Alle I like your definition from a technical aspect. I still however think that the movement, actions, expressions and dialogue are a in effect a view of what a writer has first in their mind even if it is narration of such. If a writer or reader doesn't have some kind of view in mind first how will a project be set to motion in pictures? Perhaps I'm just not understanding to the process. Or perhaps I put too much passion and emotion into things forgoing the technical practicality at times or maybe I just don't know what I'm doing. LOL!

Michael L. Burris

Dang you Alle I would so love to eloquently argue that I'm right. As a writer I guess I have to realize that you are right and it is an interpreted view. Perhaps admitting that will help me down the road in whatever creative process I become part of. In effect by pointing this out you may have given me some golden advice. I guess in collaborative efforts there are times a writer needs to learn to let go hopefully with compromise with and from others as well as self. Still easier said than done dang ya. LOL!

Doug Nelson

Alle – after thinking carefully, I have to say that I (as the writer), do indeed have the full movie in view as I write/rewrite the script. When wearing my producer’s or director’s hat; that view morphs to something else – similar or not to the original view. I’ve written scripts that others have produced and it amazes me when I see the end product. Sometimes they’re better, sometimes, not so much. I teach that filmmaking is a team sport. Every player is necessary and important. My original question relates to defining a script in such a way so as every member of the team understands what it is and isn’t.

Kimberly Burks

Doug, the way you put the definition is excellent. Are you trying to make your version smaller?

Doug Nelson

Kimberly, not necessarily smaller – just more concise - something that a newly minted Producer, Director or Filmmaker can write on the palm of their hand to reference when they’re out there on their first shoot. Oh, Alle, I think I forgot to answer your question about how long I’ve actively participated in the film industry. My first experience dates back to 1967/8 as a flunky on True Grit. I’ve been in and out of the film/TV industry as everything from a basic Gofer to Line Producer.

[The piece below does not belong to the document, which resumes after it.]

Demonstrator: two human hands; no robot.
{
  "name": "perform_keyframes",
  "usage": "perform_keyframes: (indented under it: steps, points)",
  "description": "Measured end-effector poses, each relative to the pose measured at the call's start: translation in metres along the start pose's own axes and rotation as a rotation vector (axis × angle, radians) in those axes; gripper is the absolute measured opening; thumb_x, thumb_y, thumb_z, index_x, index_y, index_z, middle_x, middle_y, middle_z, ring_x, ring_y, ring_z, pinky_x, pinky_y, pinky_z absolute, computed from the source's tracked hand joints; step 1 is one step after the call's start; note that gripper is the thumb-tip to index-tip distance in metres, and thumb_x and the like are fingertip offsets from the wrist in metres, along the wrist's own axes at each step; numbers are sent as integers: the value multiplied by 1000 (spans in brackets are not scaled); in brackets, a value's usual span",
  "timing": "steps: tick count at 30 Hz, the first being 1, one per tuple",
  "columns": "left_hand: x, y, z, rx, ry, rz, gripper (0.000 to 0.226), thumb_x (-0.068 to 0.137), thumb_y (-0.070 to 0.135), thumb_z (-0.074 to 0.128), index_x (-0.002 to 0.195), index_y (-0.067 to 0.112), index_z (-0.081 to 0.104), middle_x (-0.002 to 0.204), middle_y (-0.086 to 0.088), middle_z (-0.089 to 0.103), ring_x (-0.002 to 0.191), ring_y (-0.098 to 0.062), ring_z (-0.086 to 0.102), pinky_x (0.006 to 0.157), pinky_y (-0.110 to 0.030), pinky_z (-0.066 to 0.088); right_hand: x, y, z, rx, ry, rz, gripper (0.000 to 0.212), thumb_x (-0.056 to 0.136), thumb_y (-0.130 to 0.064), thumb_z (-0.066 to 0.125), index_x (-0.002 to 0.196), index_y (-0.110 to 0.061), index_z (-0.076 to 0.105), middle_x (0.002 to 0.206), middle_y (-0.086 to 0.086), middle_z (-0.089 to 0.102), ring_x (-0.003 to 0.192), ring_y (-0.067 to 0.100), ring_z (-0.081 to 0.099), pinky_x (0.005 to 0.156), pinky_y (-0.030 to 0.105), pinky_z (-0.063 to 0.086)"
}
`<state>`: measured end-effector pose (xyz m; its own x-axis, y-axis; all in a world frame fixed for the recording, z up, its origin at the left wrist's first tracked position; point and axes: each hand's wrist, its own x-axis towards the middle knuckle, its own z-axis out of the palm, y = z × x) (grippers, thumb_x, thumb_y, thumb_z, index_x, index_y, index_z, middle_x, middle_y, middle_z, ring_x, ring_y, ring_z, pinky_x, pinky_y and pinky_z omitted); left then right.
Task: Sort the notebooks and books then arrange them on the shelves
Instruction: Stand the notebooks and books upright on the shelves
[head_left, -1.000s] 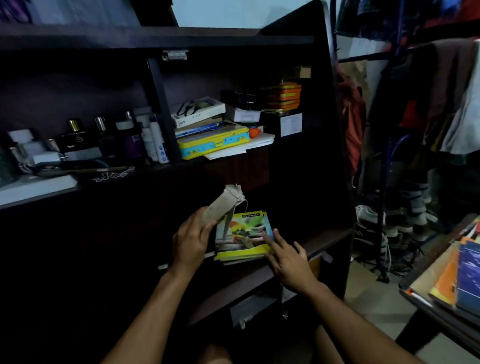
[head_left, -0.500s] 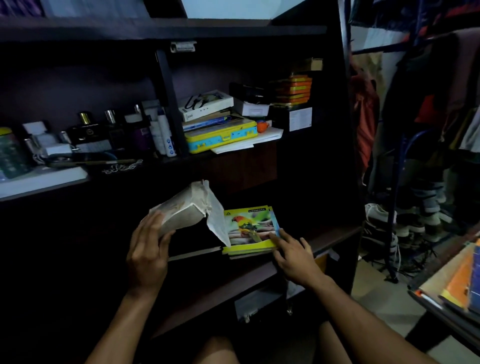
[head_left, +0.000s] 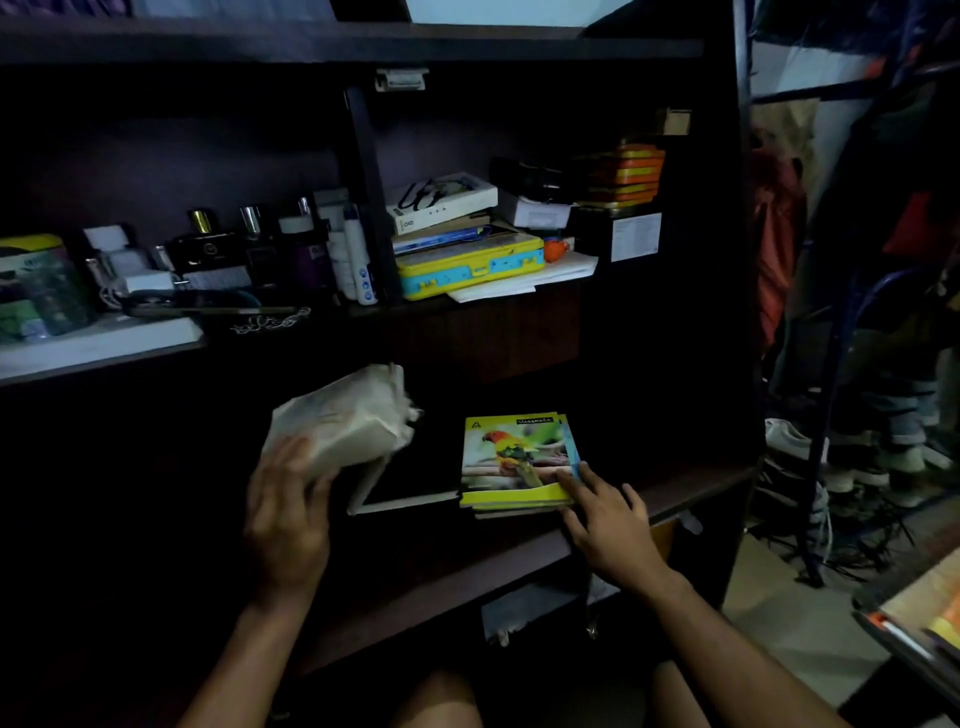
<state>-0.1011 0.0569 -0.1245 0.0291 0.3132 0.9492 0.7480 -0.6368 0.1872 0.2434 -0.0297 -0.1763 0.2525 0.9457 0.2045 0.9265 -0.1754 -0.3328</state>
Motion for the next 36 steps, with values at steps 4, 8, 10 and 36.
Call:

I started shooting on a clock-work 16mm Bolex on Ski Free and Steamboat Winter Carnival. I’ve spent many a long night at the KEM table (they wouldn’t let me play on the Movieola.) I’ve worked in writer’s rooms on TV sit-coms. And during all that time, I maintained a well paying business career that now allows me the economic privilege of dedicating myself to working with various young Film Industry wannabes. Hopefully that satisfies your question. If not…oh well.